What you have to do
Among the entries below, please repeat exactly and only the lines from the line containing "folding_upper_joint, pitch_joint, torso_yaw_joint" to the line containing "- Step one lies", both lines included.

________________________

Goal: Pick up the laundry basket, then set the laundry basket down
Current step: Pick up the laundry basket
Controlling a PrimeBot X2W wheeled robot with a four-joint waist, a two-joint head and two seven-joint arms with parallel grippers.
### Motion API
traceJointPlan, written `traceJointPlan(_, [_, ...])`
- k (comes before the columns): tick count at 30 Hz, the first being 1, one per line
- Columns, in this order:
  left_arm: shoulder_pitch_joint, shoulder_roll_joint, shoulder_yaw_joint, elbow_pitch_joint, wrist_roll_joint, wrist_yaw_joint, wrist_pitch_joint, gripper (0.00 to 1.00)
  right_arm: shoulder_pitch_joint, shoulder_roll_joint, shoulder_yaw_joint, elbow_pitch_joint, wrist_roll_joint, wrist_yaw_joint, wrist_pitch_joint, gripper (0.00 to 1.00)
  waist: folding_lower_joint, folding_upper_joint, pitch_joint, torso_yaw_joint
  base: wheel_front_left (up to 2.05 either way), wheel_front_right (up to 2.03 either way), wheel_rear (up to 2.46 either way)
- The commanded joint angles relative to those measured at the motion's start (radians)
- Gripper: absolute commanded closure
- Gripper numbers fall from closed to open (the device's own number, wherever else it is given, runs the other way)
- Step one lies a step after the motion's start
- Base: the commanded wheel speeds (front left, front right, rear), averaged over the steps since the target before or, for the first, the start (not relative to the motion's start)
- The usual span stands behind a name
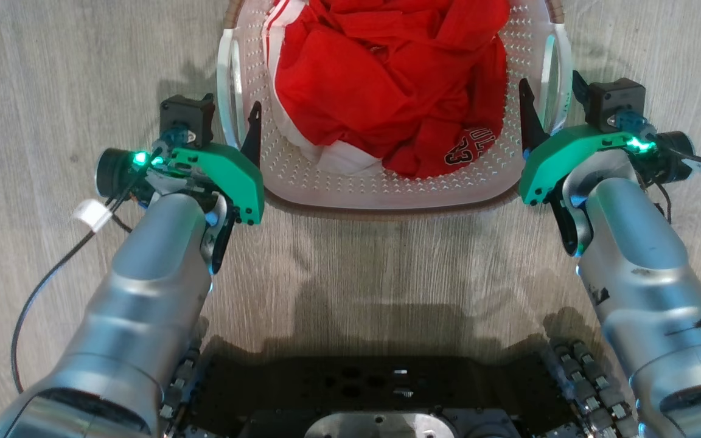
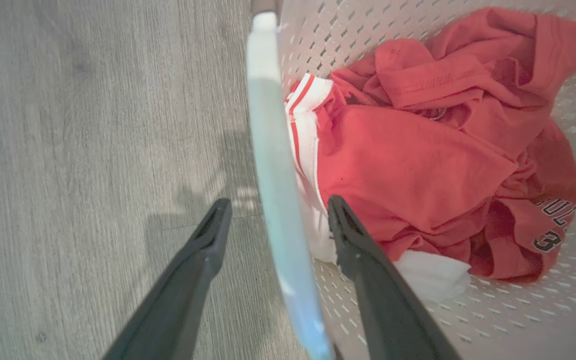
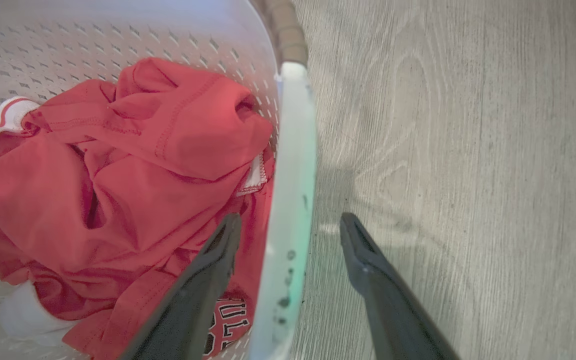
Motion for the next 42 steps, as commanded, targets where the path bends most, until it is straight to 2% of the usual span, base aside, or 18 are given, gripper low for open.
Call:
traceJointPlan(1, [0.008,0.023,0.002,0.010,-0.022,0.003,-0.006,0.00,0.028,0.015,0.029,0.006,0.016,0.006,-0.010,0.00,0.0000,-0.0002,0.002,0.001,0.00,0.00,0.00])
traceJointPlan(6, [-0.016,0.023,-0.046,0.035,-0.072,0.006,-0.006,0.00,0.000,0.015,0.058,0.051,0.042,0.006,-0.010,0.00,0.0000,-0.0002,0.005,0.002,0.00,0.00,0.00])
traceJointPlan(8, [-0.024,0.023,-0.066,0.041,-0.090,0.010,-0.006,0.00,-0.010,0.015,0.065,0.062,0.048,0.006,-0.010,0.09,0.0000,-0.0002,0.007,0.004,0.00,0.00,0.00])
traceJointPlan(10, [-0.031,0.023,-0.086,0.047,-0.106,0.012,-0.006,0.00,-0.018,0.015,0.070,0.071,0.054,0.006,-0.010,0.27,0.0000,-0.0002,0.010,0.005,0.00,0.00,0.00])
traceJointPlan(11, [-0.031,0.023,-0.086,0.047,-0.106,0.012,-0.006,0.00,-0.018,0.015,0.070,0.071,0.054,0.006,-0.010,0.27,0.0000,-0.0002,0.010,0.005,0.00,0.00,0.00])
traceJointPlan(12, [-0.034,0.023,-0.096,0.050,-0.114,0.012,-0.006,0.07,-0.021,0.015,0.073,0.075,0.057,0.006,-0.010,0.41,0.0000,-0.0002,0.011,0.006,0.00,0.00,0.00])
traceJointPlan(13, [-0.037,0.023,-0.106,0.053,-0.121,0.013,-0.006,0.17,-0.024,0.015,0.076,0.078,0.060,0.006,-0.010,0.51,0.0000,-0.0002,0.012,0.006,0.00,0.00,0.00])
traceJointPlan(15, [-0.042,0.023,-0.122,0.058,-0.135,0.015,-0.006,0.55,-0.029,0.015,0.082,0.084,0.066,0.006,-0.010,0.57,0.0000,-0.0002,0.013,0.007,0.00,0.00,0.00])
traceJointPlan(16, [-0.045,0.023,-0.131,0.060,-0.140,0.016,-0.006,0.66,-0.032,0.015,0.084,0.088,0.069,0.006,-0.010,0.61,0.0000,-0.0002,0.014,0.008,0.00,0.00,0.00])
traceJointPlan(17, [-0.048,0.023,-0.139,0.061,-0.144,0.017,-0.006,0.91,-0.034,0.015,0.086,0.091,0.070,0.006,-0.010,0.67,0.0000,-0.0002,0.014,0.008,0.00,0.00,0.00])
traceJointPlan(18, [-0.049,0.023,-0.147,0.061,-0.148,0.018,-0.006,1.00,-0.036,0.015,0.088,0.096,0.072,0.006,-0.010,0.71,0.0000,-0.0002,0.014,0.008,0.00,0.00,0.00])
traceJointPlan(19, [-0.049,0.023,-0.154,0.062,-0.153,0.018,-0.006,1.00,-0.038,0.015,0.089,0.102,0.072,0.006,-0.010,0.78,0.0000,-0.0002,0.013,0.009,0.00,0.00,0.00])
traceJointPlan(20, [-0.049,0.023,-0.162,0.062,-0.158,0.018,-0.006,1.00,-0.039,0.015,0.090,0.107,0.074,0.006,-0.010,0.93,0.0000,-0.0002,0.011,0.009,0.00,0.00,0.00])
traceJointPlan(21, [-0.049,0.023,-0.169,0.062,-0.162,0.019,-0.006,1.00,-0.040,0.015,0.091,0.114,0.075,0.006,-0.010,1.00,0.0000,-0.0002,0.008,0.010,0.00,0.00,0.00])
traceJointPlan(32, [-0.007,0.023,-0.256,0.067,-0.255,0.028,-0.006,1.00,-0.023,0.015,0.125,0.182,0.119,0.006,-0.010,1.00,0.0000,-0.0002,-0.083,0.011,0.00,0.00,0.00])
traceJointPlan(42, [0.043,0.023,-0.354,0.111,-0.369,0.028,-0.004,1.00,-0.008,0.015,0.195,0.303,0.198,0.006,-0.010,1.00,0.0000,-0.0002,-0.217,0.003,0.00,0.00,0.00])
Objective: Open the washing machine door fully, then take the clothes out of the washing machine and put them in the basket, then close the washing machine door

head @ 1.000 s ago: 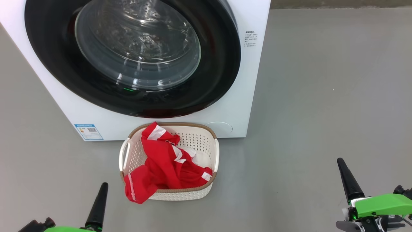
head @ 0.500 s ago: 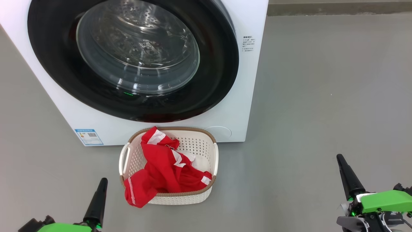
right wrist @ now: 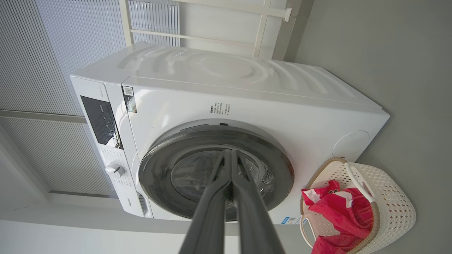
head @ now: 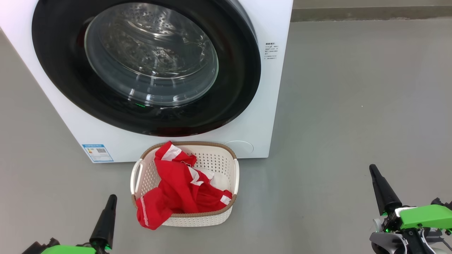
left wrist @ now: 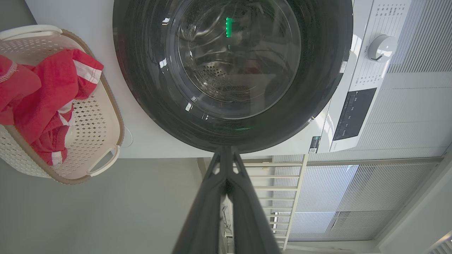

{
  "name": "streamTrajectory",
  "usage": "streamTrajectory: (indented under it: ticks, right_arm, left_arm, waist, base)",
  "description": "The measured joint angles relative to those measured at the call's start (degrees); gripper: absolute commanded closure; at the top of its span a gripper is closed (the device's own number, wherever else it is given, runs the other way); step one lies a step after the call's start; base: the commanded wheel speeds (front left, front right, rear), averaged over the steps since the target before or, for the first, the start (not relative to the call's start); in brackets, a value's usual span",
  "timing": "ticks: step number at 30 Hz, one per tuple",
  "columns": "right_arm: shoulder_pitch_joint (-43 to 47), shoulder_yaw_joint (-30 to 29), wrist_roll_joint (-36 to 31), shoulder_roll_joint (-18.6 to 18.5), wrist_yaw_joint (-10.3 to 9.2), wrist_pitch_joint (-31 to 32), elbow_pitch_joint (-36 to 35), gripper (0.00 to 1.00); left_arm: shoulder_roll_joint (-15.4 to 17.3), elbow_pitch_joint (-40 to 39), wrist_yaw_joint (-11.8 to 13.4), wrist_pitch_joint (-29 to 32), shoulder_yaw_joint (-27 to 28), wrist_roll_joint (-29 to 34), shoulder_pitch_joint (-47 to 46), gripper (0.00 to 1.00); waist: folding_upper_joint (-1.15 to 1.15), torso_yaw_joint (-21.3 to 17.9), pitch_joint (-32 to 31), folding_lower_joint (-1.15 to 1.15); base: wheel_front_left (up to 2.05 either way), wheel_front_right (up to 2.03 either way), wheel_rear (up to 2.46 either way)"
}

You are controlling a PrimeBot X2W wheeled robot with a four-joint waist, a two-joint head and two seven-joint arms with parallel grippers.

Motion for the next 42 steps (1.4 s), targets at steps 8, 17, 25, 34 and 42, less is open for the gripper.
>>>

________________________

Written solution
  waist: folding_lower_joint, folding_upper_joint, pitch_joint, torso_yaw_joint
  base: wheel_front_left (up to 2.05 either way), wheel_front_right (up to 2.03 either way), wheel_rear (up to 2.46 either way)
- The commanded joint angles relative to those measured at the motion's start (radians)
- Gripper: absolute commanded closure
- Gripper numbers fall from closed to open (the device's own number, wherever else it is given, runs the other way)
- Step one lies a step after the motion's start

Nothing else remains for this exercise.